Y_sklearn = df.loc[:, ["X", "Y"]].copy()
n_points = Y_sklearn.shape[0]

dbs = DBSCAN()
labels_clusters = dbs.fit_predict(Y_sklearn)

#Number of found clusters (outliers are not considered a cluster).
n_clusters = labels_clusters.max() + 1
print(f"DBSCAN found {n_clusters} clusters in dataset with {n_points} points.")

#Number of found outliers (possibly no outliers found).
n_outliers = np.count_nonzero((labels_clusters == -1))
if n_outliers:
    print(f"{n_outliers} outliers were found.\n")
else:
    print(f"No outliers were found.\n")

#Add cluster labels as a new column to original DataFrame.
Y_sklearn["cluster"] = labels_clusters
#Setting `cluster` column to Categorical dtype makes seaborn function properly treat
#cluster labels as categorical, and not numerical.
Y_sklearn["cluster"] = Y_sklearn["cluster"].astype("category")

如果你想绘制结果,我建议你使用Seaborn。

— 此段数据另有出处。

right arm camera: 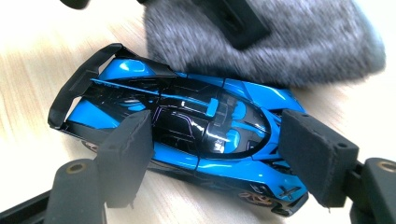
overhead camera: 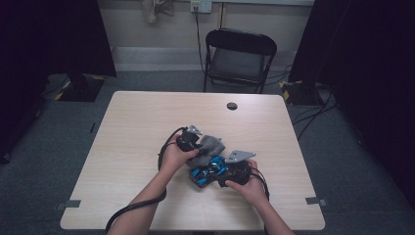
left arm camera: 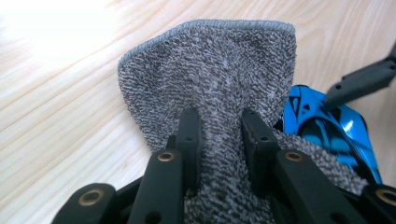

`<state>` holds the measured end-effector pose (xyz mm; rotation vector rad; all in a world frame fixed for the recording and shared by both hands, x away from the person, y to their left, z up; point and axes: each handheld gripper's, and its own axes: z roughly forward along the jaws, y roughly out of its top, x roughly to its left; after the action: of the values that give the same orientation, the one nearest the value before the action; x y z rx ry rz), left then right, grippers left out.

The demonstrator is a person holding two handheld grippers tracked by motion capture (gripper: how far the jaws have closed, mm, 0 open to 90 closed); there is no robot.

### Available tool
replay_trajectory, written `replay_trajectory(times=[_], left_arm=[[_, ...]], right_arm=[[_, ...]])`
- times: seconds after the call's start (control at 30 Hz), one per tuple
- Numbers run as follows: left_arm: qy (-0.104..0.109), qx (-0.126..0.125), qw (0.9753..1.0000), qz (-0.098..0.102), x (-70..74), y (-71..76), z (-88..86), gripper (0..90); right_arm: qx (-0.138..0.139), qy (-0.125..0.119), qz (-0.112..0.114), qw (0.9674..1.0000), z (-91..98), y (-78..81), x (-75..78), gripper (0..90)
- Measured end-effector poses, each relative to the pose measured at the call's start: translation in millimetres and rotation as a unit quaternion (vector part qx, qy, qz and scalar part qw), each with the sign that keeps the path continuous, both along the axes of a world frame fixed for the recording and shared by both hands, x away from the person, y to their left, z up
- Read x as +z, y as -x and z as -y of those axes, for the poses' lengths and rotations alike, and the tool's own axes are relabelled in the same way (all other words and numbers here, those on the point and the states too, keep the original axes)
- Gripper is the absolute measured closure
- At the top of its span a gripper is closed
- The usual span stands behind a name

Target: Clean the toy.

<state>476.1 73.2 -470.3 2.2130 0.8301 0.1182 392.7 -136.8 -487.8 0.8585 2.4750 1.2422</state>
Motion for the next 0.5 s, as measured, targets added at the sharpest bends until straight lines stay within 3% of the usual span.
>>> replay_trajectory(times=[0.2, 0.5], left_arm=[[-0.002, -0.005, 1.0000, 0.002, -4.4, 2.3, 1.6, 72.3], [-0.010, -0.020, 0.9997, -0.002, -0.7, 19.2, -22.6, 72.5]], right_arm=[[-0.001, -0.001, 0.000, 1.0000, 0.1, -0.1, 0.0, 26.0], [0.000, -0.001, 0.000, 1.0000, 0.2, 0.2, -0.2, 26.1]])
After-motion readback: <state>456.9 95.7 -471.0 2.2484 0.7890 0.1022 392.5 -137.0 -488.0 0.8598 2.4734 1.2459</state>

下面是一些代码,用于绘制 Y_sklearn DataFrame 的点,并根据它们所属的集群为它们着色。我还定义了一个新的调色板,它只是默认的 Seaborn 调色板,但异常值(带有标签 -1)将为黑色。

import matplotlib.pyplot as plt
import seaborn as sns


name_palette = "tab10"
palette = sns.color_palette(name_palette)
if n_outliers:
    color_outliers = "black"
    palette.insert(0, color_outliers)
else:
    pass
sns.set_palette(palette)


fig, ax = plt.subplots()
sns.scatterplot(data=Y_sklearn,
                x="X",
                y="Y",
                hue="cluster",
                ax=ax,
                )

使用默认超参数,DBSCAN 算法在您提供的数据中未发现聚类:所有点都被视为异常值,因为没有区域中的点明显更密集。那是你的整个数据集,还是只是一个样本?如果是样本的话,整个数据集的点会多很多,DBSCAN肯定会找到一些高密度的区域。 或者您可以尝试调整超参数,特别是 min_sampleseps。如果你想“强制”算法找到更多的簇,你可以减少 min_samples(默认为 5),或增加 eps(默认为 0.5)。当然,最佳的超参数值取决于特定的数据集,但默认值被认为对 DBSCAN 非常好。所以,如果算法认为你数据集中的所有点都是离群点,那就意味着没有“自然”的聚类!